The Zend Framework Manual says the following:
60.3.1. Escaping Output
One of the most important tasks to
perform in a view script is to make
sure that output is escaped properly;
among other things, this helps to
avoid cross-site scripting attacks.
Unless you are using a function,
method, or helper that does escaping
on its own, you should always escape
variables when you output them.
Why 'always'? Why do I have to escape variables that have not been created or altered by user input?
Users aren't the only source of dodgy strings in output. Consider, for example, the apparently safe string "Romeo & Juliet" coming out of a database. No cross-site scripting there, you say? True enough. Stick it in a web page, however, and the raw ampersand could cause some interesting problems with validation, parsing, etc.
Output escaping isn't just to guard against malicious or accidentally borked input, it ensures that the output is thoroughly sanitised and treated as having no special meaning in the surrounding output format, whether that's HTML, XML, JSON or whatever.
As a rule, I would escape anything coming from user input, a data source or even calculations. You want the output to be predictable, escaping ensures that it is. If the value when converted to a string contains characters that break your desired markup, things would get messy.
If you're using a view, $this->escape($variableToEscape) should suffice.
Another thing is many times things that are hard coded one day become user or at least database generated another day. Its just better practice to manage output of variables in your code.
You could look at it this way: you should always HTML-encode variables, unless you know that they've already been encoded.

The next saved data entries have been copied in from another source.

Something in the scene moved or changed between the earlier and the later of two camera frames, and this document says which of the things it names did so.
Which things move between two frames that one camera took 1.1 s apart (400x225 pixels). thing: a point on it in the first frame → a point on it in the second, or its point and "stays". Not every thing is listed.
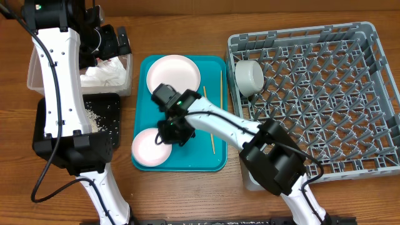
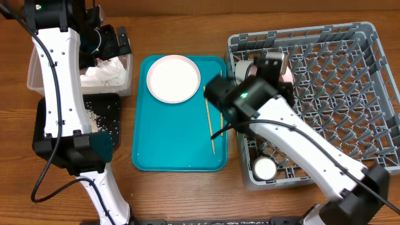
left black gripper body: x=109 y=47 stays
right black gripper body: x=166 y=134 → x=285 y=90
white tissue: x=107 y=73 stays
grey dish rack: x=332 y=87 stays
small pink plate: x=147 y=152 → x=287 y=76
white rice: x=94 y=120 stays
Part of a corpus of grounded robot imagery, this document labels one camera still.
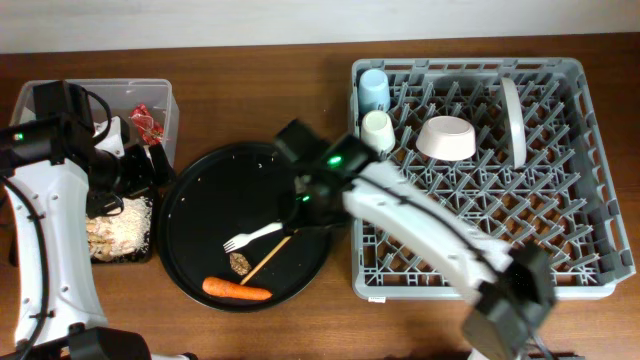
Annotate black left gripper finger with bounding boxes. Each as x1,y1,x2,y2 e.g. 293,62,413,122
148,144,176,186
119,144,154,195

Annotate wooden chopstick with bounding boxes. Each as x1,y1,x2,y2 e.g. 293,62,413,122
240,235,293,285

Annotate red snack wrapper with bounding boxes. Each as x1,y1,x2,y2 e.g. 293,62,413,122
130,104,164,146

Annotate food scraps rice and nuts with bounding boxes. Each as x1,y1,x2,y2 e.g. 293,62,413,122
85,194,154,262

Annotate white plastic fork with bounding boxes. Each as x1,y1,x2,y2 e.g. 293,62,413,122
223,222,283,253

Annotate small white cup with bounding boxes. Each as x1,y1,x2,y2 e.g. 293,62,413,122
360,110,395,152

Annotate light blue plastic cup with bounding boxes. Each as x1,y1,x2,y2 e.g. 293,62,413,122
358,69,391,115

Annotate pink plastic bowl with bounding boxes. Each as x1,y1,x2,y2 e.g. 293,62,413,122
416,116,476,161

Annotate grey dinner plate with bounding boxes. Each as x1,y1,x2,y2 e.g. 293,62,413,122
500,77,527,169

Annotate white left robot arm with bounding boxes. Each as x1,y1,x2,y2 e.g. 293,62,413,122
1,114,173,359

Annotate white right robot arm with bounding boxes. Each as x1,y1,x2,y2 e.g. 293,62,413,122
274,134,556,359

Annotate clear plastic waste bin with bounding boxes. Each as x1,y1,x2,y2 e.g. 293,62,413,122
9,78,180,166

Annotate grey dishwasher rack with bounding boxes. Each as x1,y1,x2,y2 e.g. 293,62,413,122
348,57,637,302

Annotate black rectangular tray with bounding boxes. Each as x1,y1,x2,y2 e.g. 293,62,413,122
7,184,159,265

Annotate round black serving tray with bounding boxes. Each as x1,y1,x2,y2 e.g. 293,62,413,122
154,142,332,313

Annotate brown food lump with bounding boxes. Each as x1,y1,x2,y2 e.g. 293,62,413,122
229,252,252,277

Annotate orange carrot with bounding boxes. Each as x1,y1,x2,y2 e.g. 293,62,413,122
202,277,272,301

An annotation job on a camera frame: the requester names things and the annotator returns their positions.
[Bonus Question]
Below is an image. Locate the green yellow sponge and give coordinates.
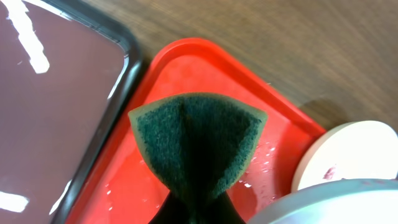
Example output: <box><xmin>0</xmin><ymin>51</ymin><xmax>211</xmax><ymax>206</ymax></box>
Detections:
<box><xmin>128</xmin><ymin>93</ymin><xmax>267</xmax><ymax>204</ymax></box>

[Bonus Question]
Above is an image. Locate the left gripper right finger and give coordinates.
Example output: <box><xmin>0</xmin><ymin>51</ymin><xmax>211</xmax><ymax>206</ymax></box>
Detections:
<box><xmin>198</xmin><ymin>192</ymin><xmax>246</xmax><ymax>224</ymax></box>

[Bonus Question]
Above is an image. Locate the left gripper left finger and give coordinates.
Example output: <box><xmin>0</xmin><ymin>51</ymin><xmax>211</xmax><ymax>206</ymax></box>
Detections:
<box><xmin>149</xmin><ymin>192</ymin><xmax>193</xmax><ymax>224</ymax></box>

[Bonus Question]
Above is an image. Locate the red plastic tray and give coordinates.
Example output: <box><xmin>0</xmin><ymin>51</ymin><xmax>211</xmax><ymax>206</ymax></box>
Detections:
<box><xmin>67</xmin><ymin>38</ymin><xmax>325</xmax><ymax>223</ymax></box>

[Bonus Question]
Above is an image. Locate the light blue plate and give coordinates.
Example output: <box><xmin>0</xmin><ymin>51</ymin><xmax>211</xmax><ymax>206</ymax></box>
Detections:
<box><xmin>248</xmin><ymin>179</ymin><xmax>397</xmax><ymax>224</ymax></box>

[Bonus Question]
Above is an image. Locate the black tray with water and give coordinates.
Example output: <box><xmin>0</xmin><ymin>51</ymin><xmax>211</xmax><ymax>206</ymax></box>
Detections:
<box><xmin>1</xmin><ymin>0</ymin><xmax>142</xmax><ymax>223</ymax></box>

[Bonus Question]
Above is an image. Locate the white plate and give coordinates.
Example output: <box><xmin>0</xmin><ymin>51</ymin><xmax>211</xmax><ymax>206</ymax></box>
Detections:
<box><xmin>291</xmin><ymin>121</ymin><xmax>397</xmax><ymax>192</ymax></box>

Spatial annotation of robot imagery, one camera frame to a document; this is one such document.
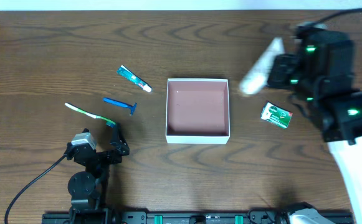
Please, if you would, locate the white Pantene tube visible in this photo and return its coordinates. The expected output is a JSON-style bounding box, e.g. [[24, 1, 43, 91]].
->
[[239, 37, 285, 95]]

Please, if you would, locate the green Dettol soap box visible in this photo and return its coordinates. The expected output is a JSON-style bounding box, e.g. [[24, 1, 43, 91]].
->
[[260, 102, 293, 129]]

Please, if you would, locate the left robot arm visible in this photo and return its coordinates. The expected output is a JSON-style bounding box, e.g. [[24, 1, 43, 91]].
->
[[64, 124, 130, 223]]

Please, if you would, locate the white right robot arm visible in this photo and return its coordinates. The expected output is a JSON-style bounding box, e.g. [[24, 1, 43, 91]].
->
[[267, 26, 362, 223]]

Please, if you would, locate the green white toothbrush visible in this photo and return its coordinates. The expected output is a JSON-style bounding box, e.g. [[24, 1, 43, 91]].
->
[[65, 103, 116, 127]]

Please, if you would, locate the blue disposable razor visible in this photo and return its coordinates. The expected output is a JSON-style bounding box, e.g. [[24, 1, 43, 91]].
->
[[103, 98, 137, 116]]

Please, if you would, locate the green toothpaste tube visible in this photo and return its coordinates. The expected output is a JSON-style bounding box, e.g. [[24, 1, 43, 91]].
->
[[117, 65, 153, 93]]

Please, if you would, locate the white box with maroon interior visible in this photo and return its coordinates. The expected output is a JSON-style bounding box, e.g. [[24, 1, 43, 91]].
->
[[165, 78, 231, 144]]

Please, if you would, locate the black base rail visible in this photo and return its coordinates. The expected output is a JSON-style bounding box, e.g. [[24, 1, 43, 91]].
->
[[41, 210, 289, 224]]

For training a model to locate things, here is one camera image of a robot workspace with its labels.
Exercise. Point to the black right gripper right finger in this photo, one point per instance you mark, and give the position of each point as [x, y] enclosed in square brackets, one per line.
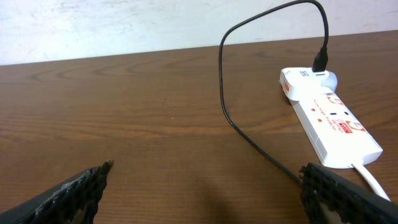
[326, 196]

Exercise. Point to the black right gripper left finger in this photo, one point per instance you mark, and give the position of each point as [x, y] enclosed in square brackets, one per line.
[74, 200]

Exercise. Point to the white USB charger adapter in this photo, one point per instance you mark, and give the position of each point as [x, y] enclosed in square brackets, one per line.
[301, 83]

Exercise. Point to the white power strip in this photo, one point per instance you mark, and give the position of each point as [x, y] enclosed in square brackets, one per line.
[337, 136]

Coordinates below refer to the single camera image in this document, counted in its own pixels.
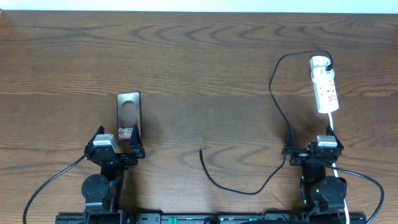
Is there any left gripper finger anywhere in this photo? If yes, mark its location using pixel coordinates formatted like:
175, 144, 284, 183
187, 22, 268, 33
129, 124, 144, 152
88, 126, 104, 146

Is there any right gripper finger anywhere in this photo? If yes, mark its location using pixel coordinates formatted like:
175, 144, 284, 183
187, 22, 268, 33
284, 125, 295, 149
326, 126, 343, 147

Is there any bronze Galaxy smartphone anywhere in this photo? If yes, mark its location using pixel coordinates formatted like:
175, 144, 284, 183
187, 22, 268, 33
117, 91, 142, 141

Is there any black charging cable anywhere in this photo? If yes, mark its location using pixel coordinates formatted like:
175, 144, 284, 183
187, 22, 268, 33
198, 50, 334, 196

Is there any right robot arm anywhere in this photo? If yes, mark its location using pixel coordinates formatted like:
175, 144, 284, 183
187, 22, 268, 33
282, 127, 347, 222

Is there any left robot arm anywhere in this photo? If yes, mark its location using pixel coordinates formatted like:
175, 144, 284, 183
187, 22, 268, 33
81, 125, 146, 224

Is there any white charger adapter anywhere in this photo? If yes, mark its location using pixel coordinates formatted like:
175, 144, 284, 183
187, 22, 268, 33
310, 55, 331, 70

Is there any white power strip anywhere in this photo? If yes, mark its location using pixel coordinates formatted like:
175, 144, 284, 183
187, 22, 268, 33
311, 67, 339, 114

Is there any white power strip cord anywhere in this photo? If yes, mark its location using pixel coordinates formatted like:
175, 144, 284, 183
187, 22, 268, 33
327, 112, 351, 224

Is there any left camera cable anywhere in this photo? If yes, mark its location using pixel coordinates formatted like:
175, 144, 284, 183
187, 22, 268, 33
22, 154, 88, 224

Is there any camera cable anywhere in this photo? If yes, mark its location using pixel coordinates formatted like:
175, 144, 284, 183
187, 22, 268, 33
22, 154, 88, 224
313, 149, 385, 224

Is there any right camera cable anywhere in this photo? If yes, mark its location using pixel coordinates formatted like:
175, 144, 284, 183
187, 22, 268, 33
313, 149, 385, 224

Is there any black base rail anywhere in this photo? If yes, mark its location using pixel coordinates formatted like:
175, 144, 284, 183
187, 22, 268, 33
55, 212, 368, 224

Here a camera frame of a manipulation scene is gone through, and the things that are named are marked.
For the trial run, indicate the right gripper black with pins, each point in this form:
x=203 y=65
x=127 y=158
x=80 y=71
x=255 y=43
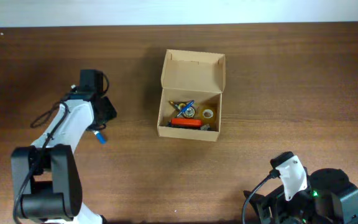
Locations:
x=263 y=202

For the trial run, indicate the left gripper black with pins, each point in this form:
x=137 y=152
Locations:
x=107 y=109

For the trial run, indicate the white blue marker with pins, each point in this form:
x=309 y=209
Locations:
x=99 y=137

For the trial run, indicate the white blue staples box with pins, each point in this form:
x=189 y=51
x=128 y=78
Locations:
x=205 y=127

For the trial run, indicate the brown cardboard box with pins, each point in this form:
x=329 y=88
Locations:
x=191 y=76

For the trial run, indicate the orange stapler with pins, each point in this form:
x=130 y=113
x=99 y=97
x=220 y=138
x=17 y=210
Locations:
x=186 y=123

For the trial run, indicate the yellow tape roll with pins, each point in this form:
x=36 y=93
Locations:
x=208 y=113

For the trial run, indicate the blue pen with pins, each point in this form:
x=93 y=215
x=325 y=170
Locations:
x=184 y=108

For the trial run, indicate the yellow correction tape dispenser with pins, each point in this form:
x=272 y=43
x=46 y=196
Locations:
x=185 y=110

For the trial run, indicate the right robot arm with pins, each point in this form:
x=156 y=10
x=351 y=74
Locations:
x=329 y=197

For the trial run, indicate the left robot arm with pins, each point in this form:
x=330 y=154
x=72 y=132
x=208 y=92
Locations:
x=46 y=183

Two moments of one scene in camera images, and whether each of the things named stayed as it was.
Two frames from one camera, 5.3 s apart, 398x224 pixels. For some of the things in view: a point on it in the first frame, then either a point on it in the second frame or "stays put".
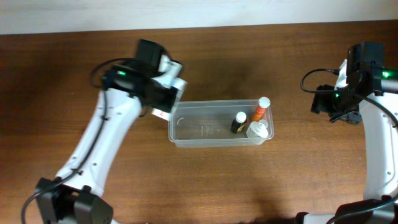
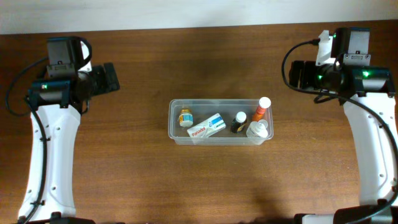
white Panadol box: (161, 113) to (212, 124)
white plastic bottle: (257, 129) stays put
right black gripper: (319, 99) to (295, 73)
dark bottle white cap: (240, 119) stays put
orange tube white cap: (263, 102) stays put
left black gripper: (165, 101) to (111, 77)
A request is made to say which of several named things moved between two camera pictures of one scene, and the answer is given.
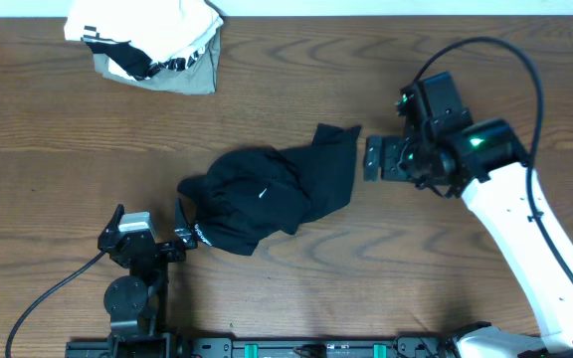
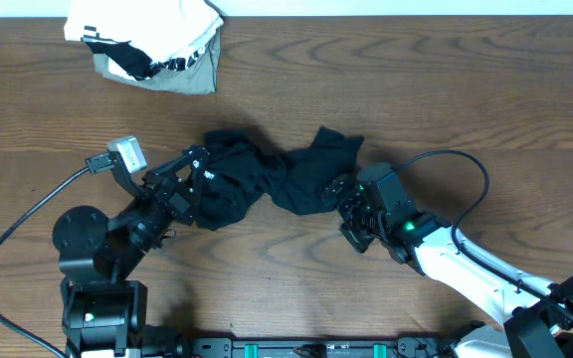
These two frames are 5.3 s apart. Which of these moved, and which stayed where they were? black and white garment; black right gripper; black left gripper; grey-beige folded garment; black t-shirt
Moved: black t-shirt; black right gripper; black left gripper
Stayed: black and white garment; grey-beige folded garment
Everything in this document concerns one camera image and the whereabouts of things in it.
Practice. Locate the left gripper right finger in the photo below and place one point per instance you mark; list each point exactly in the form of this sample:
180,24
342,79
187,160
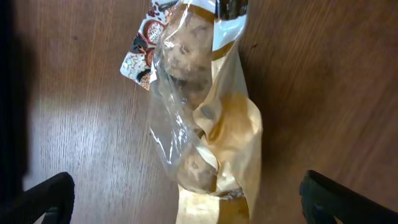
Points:
326,201

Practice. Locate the brown white snack pouch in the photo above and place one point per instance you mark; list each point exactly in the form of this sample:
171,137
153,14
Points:
207,131

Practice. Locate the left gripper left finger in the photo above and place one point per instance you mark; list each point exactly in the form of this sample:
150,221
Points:
52,199

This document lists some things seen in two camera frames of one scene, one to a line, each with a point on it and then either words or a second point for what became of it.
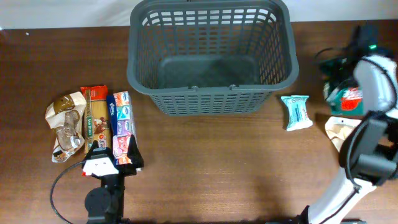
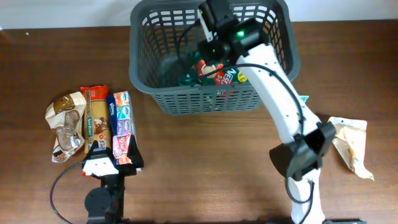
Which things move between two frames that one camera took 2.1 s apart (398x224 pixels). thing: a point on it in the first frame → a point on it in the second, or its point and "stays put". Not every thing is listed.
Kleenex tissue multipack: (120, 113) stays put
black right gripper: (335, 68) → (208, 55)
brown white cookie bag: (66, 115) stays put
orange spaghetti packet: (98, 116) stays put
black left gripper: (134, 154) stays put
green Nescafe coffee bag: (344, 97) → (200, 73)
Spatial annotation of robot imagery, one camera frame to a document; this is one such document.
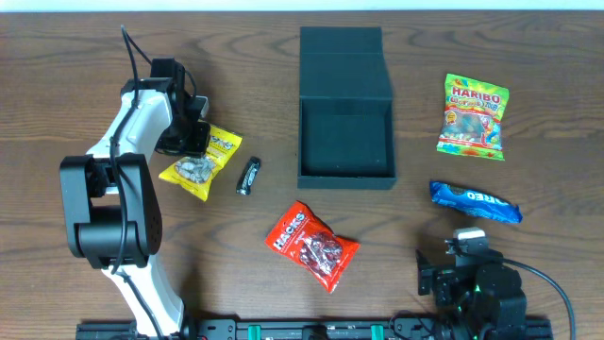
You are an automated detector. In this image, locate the yellow Hacks candy bag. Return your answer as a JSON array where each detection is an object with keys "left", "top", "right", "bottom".
[{"left": 159, "top": 125, "right": 243, "bottom": 201}]

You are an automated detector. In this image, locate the red Hacks candy bag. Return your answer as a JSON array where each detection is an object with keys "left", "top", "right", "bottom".
[{"left": 264, "top": 201, "right": 360, "bottom": 294}]

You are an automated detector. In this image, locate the green Haribo gummy bag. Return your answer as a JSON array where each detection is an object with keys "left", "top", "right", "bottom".
[{"left": 436, "top": 74, "right": 510, "bottom": 161}]

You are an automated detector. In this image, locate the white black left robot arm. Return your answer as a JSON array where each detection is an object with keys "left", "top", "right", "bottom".
[{"left": 59, "top": 59, "right": 210, "bottom": 339}]

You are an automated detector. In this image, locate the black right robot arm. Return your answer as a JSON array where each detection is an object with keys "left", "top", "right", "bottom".
[{"left": 415, "top": 251, "right": 528, "bottom": 340}]

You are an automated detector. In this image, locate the blue Oreo cookie pack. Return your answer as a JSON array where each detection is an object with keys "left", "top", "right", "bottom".
[{"left": 429, "top": 181, "right": 523, "bottom": 224}]

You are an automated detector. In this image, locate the small black candy bar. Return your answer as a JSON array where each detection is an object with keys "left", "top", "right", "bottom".
[{"left": 236, "top": 157, "right": 261, "bottom": 196}]

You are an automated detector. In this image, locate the dark green open box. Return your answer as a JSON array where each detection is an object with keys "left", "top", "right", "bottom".
[{"left": 297, "top": 26, "right": 397, "bottom": 190}]

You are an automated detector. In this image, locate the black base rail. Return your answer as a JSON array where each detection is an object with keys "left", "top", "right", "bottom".
[{"left": 75, "top": 316, "right": 554, "bottom": 340}]

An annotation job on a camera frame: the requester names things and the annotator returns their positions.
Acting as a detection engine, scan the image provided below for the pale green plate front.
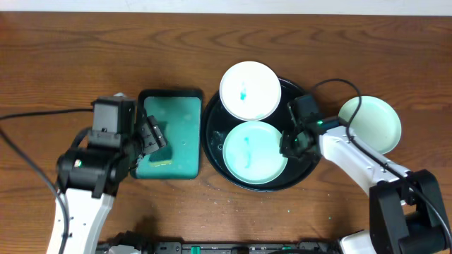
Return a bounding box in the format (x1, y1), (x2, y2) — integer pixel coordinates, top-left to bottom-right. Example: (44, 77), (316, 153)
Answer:
(222, 121), (288, 185)

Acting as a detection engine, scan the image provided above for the green yellow sponge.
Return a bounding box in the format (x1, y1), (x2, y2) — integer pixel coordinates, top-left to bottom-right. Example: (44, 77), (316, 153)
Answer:
(149, 121), (173, 167)

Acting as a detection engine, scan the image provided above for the pale green plate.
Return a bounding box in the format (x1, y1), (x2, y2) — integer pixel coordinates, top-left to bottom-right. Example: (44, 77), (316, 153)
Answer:
(222, 121), (288, 185)
(350, 96), (402, 155)

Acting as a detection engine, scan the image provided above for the black rectangular water tray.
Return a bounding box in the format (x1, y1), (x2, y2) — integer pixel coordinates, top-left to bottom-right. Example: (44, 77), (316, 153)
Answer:
(131, 90), (203, 180)

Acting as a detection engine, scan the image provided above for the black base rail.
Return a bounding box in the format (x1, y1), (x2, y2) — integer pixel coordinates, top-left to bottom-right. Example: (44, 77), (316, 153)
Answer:
(95, 231), (341, 254)

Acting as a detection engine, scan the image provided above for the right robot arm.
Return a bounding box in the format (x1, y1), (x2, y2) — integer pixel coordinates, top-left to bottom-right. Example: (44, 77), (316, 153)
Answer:
(280, 118), (451, 253)

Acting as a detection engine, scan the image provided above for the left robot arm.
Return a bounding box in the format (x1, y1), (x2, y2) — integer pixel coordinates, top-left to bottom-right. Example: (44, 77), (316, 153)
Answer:
(47, 113), (167, 253)

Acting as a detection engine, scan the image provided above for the white plate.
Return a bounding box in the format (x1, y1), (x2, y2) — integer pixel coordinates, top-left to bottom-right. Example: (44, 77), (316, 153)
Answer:
(219, 61), (282, 121)

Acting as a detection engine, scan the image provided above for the round black tray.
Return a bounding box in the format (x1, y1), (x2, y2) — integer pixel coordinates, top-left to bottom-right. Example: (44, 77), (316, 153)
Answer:
(201, 78), (321, 192)

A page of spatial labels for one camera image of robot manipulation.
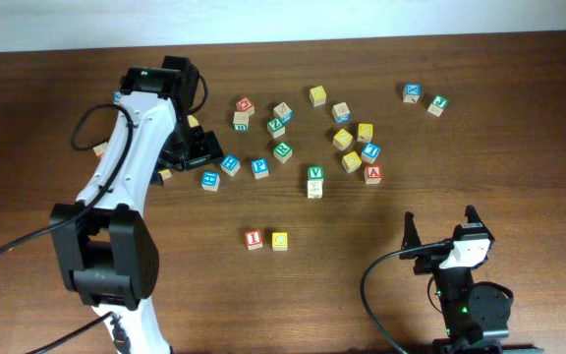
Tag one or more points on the wood block blue side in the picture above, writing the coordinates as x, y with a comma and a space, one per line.
283, 112

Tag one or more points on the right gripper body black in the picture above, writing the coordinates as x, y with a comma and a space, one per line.
429, 264

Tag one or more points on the green R block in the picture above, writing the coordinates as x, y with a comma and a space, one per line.
282, 152

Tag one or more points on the blue T block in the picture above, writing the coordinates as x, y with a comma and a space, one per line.
370, 152

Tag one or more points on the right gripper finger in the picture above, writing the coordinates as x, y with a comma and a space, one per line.
411, 239
472, 215

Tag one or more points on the green V block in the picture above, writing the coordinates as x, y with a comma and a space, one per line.
315, 181

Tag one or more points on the red A block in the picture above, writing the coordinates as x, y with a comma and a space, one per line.
373, 174

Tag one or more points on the blue P block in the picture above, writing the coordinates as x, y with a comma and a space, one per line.
260, 168

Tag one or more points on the wood block red side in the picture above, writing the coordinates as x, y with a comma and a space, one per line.
100, 149

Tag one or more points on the green Z block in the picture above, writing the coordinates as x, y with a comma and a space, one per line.
276, 128

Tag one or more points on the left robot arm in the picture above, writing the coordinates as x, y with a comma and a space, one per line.
104, 251

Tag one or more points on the blue E block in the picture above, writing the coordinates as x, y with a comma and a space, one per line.
210, 181

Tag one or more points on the yellow block right pair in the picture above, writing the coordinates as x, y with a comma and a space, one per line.
193, 121

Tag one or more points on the yellow block lower right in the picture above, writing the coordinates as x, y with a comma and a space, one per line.
351, 161

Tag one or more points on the wood block blue front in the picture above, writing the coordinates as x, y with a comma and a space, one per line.
341, 113

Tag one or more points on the blue X block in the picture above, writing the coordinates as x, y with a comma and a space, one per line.
412, 93

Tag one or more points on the blue F block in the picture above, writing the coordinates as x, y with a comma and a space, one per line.
230, 165

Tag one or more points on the yellow block centre right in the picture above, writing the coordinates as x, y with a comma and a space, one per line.
342, 139

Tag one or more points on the green J block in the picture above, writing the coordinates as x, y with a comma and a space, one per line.
438, 105

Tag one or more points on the yellow block upper right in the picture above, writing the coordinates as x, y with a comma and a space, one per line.
365, 132

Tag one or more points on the red G block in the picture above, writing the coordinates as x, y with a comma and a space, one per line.
245, 105

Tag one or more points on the yellow C block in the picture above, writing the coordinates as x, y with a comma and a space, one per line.
280, 241

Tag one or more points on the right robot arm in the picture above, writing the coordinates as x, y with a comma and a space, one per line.
475, 315

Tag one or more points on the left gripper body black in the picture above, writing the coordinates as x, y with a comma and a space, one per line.
198, 148

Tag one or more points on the wood block green side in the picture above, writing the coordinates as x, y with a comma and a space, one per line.
241, 121

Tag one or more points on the yellow block top centre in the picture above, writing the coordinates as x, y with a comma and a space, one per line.
318, 96

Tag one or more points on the yellow block mid left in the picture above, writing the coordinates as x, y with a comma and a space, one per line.
165, 174

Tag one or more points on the blue block far left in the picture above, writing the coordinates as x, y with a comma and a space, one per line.
116, 97

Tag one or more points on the red I block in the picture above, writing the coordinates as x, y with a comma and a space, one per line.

Say you have a variable that contains:
foo <b>bar</b>
If you know that it contains HTML tags, and you're okay with that, then you can say that this variable has already been properly HTML-encoded. You could even assign it to a different variable type to make the compiler aware of the distinction (Joel's idea), and have your output functions handle these types without escaping them.
Of course, this means that
foo & <b>bar</b>
is an incorrect value; you would need to ensure that it's:
foo & <b>bar</b>
I think the best practice here is always escape output unless you intend to output a raw HTML fragment. Even "safe" data can contain characters which need to be escaped. For example, consider the e-mail address '"Bob" <bob#bob.com>'. If you don't escape it, the browser will think <bob#bob.com> is a tag.
Obviously you want to escape things that are the result of user data to prevent XSS attacks. Since you're often changing what you're republishing and what you're not, you probably can't remember all the places that need to be changed... So even if you get all the nuances correct now, and your site is secure from XSS scripting today, you may at some point may add user input to some variable you're not escaping (or more likely, some variable to some variable to some variable which you're not escaping), which would open you up to XSS attacks.
Escaping by default would prevent that attack.
The other reason is more conceptual: with MVC, all of your markup--which is, by definition, the "view"--should be in your view templates. So if your controller is determining the view, and the view contains all the markup, why not escape your variables?
Well, if you have hard-coded values (let's say language translations, which you read from a database or XML file), you don't have to escape them.
But if there is a value that has been created/modified by user, even let's say in admin panel, you have to escape it, because you don't know what kind of data user or if I'm more radical, even administrator, will send.